Oh hey, mid-january 2016. I don’t usually pick a “word” for the year, but there’s one that's stuck since about halfway through 2015... Grow. This same word is pretty clearly spilling into 2016 as I'm sure it will spill into next year and the next and the next until I’m a little old lady with osteoporosis.
Yesterday I walked into my studio and not even thirty seconds after stepping into the door…I thought of thirty different things that I neeeeeded to be doing other than being there. I wanted to leave. I couldn’t commit to that afternoon when so many other things were calling for my attention. I realized that this is the same lie I believe all the time. The lie that sets me running in circles preparing and over-planning rather than just doing what I’ve intended to do.

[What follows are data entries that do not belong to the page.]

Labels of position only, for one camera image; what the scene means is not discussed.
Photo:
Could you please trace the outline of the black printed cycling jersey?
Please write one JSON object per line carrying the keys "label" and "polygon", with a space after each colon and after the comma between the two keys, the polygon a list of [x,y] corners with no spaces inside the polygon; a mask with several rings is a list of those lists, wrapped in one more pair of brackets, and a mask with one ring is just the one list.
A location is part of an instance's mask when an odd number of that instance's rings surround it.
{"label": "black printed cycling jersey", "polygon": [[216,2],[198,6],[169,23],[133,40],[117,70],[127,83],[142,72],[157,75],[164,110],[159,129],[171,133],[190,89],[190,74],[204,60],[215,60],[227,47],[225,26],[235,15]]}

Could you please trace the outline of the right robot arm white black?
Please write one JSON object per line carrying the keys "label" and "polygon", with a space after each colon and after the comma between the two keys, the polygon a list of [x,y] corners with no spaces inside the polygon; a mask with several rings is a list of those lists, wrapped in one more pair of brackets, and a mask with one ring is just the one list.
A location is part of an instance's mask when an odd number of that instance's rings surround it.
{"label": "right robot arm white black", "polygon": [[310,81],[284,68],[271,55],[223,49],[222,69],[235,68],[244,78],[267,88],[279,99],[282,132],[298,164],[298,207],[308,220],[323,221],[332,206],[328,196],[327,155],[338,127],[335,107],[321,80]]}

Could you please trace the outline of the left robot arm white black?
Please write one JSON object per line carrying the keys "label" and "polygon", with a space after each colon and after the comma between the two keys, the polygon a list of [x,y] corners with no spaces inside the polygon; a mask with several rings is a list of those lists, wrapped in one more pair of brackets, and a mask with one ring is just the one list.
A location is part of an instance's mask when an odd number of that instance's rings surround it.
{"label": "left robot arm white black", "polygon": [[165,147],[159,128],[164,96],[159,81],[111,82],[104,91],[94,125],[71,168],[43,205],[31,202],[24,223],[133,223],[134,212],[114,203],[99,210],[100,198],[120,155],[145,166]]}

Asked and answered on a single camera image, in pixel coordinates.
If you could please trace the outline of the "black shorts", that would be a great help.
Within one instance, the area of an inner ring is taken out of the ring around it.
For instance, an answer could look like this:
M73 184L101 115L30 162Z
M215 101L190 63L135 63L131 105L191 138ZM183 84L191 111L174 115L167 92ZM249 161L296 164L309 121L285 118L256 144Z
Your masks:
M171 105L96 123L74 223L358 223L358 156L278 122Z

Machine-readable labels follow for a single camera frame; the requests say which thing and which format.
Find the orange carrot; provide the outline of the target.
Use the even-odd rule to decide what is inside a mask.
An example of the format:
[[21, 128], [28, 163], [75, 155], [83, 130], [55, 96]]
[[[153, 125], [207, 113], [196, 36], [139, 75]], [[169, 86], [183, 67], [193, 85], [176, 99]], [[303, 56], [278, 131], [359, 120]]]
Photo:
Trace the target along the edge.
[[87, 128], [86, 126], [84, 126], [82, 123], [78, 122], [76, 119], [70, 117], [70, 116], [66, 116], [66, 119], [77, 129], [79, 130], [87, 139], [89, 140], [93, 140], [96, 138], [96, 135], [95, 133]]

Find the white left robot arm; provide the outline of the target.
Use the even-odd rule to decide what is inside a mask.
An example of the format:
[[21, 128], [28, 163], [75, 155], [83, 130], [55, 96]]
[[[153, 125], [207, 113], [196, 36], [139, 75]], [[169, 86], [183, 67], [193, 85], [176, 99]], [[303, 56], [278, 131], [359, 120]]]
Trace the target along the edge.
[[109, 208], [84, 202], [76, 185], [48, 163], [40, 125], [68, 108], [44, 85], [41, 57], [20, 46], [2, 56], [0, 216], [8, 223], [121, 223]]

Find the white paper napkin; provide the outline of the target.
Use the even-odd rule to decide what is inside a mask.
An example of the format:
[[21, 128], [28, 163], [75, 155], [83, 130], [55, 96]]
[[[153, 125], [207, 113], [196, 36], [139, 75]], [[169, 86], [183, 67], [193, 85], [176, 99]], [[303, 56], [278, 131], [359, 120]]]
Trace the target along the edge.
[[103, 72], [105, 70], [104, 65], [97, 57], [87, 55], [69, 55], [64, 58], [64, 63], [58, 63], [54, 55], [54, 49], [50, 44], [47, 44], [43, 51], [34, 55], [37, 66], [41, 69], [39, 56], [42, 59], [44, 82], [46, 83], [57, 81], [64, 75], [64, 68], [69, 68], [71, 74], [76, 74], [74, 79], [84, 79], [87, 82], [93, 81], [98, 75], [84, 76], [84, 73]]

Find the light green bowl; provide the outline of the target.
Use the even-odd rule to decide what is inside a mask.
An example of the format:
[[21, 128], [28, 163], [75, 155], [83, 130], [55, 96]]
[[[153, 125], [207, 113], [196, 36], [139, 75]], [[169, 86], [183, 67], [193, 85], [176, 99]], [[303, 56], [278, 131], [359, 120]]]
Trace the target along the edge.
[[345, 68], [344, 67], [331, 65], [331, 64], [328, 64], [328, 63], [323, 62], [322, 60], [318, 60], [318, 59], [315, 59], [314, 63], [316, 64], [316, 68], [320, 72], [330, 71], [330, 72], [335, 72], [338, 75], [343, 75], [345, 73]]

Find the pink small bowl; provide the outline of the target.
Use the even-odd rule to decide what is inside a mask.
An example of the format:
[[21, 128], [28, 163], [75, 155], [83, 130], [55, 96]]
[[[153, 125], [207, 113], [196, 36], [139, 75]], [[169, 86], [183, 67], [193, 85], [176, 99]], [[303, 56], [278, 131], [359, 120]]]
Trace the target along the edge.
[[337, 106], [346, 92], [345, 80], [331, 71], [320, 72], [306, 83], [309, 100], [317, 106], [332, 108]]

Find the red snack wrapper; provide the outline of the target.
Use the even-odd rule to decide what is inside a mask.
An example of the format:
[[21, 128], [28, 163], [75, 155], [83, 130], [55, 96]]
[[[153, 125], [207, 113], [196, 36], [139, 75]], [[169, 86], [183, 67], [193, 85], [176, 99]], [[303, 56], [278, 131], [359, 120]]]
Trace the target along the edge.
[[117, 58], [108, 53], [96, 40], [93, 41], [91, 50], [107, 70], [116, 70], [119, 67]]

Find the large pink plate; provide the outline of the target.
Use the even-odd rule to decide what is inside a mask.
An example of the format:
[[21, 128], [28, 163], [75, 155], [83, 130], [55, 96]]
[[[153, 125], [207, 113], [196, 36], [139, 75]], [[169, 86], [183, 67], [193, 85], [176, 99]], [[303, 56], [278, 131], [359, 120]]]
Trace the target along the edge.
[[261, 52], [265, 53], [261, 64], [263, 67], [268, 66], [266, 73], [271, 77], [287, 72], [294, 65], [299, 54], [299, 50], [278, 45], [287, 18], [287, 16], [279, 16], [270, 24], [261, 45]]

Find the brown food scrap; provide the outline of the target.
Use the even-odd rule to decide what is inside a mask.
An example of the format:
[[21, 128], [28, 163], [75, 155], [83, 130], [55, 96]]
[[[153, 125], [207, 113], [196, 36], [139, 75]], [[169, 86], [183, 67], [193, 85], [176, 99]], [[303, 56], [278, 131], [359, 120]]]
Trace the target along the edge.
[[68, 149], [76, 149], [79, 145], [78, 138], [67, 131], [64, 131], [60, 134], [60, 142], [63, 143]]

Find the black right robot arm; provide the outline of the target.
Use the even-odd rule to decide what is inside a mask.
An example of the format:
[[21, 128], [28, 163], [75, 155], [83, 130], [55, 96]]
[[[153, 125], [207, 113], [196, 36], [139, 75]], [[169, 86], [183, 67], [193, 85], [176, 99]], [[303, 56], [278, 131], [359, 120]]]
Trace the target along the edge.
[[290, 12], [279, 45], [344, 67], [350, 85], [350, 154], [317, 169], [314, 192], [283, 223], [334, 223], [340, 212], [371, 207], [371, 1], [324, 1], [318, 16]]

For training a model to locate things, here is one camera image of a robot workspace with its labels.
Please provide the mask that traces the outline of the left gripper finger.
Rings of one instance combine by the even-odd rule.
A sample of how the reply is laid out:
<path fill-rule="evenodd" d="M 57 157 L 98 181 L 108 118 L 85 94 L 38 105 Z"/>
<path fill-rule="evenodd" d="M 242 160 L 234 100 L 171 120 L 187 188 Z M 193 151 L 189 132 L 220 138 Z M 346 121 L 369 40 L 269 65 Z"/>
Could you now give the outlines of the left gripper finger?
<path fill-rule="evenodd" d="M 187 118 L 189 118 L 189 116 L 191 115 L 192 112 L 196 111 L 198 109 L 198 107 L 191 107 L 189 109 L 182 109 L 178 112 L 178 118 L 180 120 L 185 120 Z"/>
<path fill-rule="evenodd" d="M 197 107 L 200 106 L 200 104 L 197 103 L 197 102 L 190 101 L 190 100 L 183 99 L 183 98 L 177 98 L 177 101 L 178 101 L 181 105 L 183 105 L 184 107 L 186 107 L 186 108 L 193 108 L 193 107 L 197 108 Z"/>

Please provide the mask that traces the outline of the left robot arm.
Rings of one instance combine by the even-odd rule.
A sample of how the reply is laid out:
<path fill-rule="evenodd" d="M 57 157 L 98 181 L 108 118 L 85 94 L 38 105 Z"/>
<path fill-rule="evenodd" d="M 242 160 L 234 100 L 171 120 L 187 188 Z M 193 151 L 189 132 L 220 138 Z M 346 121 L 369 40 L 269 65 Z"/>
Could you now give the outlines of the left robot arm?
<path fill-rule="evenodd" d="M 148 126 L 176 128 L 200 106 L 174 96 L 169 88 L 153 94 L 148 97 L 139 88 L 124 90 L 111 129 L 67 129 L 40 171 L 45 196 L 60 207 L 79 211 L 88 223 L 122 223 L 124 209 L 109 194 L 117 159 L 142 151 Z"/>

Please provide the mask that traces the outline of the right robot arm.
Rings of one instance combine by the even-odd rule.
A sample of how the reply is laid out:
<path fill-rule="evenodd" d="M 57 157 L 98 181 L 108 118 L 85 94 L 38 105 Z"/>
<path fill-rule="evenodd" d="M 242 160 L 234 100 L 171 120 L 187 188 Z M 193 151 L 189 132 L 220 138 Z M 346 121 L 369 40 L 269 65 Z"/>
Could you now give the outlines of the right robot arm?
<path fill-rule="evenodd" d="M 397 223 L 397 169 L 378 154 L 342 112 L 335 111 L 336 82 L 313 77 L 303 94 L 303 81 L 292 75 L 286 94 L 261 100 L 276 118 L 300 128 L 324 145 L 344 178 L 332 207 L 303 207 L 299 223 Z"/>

So I stopped, and I painted all afternoon. My inner self told my outer self, my body, my hands: “You’re going to paint, and then you're going to paint some more, and you’re not going to leave right now”...and that’s what I did, and it was the most nourishing three hours of my day.
I still get surprised when the fullest, most satisfying sensations get all up on me when I'm working. It feels like waking up, and someone is chipping away at the crustiness in me saying, "Be you and be here. There's something important about pushing these very pale colors around on this canvas. Don't stop." Not sure how long I'll be making work like this, but I've heard when you find the thing that wakes you up: keep. at. it.
I finished this piece (pictured below) that day. I had hated it for so long, thought I'd ruined it to a point of no return, but it turned around. What can't ya fix with some zinc white, titanium white, and cold wax medium? IDK. Problem solved. Painting resolved and at peace. It's called Water Fall, and it was purchased by a kind soul that I do not know.
There's something sweet and weird about other people taking what you make into their homes. It's like a tiny bit of me goes with them, and all of our stories get to blend together a bit.